Apesar da reputação do Japão, os produtos difíceis de serem projetados e onde o país pode ter uma vantagem sustentada não são necessariamente os de alta tecnologia. "Perdemos os semicondutores mas ainda mantemos os vasos sanitários", diz o Professor Fujimoto, referindo-se ao sucesso da Toto, uma companhia que fabrica vasos sanitários mais eficientes do ponto de vista do consumo de água e que atende à demanda da China, país que tem carência de água.

Essa teoria também se encaixa no modelo de como as companhias estão respondendo à recessão. A Hitachi e a Toshiba, por exemplo, estão dando uma menor importância aos produtos eletrônicos de consumo, que usam peças de alta tecnologia, mas possuem designs simples, favorecendo mais o produto de alta tecnologia definitivo: as usinas geradoras de energia nuclear.

Além dos produtos globalmente competitivos, dois outros tipos de fábricas deverão prosperar no Japão: as "fábricas rápidas", que fabricam produtos just-in-time para o mercado doméstico, e as "fábricas-mãe", mantidas junto com centros de pesquisas.

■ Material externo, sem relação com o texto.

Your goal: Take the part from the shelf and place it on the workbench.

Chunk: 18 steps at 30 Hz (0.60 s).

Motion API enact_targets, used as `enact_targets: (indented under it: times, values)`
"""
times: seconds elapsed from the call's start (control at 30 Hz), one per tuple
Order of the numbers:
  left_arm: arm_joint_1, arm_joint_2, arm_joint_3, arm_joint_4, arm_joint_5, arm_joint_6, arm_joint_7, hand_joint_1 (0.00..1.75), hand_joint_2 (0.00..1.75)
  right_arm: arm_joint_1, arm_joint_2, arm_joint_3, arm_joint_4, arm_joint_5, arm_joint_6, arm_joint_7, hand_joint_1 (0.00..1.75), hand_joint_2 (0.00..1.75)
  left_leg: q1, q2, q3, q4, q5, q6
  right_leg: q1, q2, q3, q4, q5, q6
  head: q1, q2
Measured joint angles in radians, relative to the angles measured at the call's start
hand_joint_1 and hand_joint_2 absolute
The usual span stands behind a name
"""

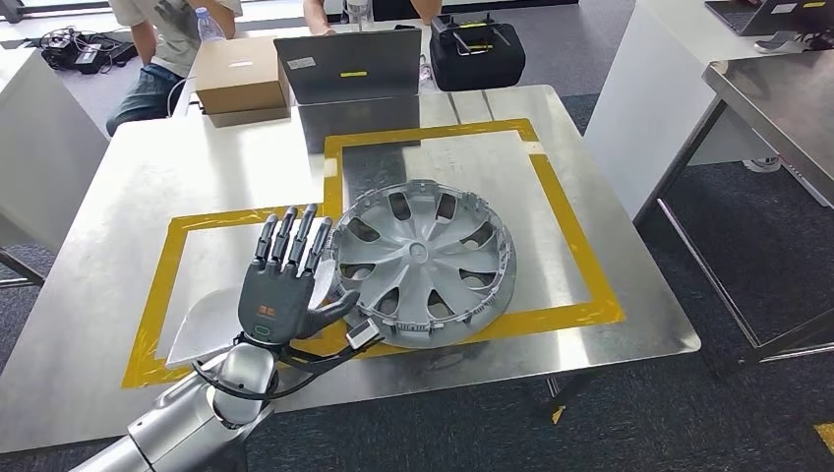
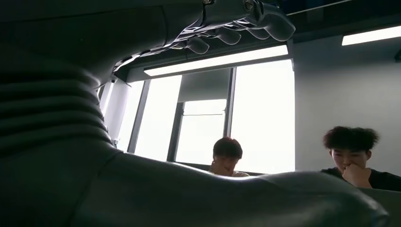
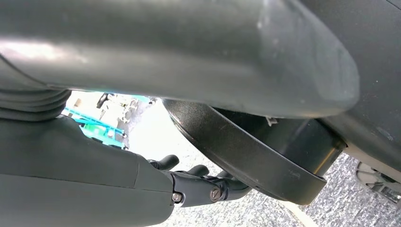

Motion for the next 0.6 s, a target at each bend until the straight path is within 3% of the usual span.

Takanobu Ito, diretor-presidente da Honda, afirma que a "tendência geral" em sua companhia é ela se afastar das exportações, favorecendo mais a produção localizada, mas ele vê um papel importante no Japão para essas instalações importantes. "Nossa postura é aperfeiçoar as tecnologias mais novas e mais avançadas no Japão, antes de transferi-las para outros países. Essas tecnologias não são apenas produtos, elas estão conectadas ao próprio processo de produção. Isso significa que, sem a produção [no Japão], nossa tecnologia não tem como avançar."

Para a fábrica de Fujisawa da NSK, isso sugere que o futuro é relativamente brilhante. Seus metalúrgicos e especialistas em graxas dão suporte a 9 fábricas no Japão e 17 fora do país e, em algumas aplicações, os rolamentos são um produto bastante personalizado.

Shirai aponta uma pilha de rolamentos de um metro de largura, usados em turbinas eólicas no Mar do Norte. "Eles são colocados em alturas de até 100 metros. Uma vez instalados, você não vai querer substituí-los.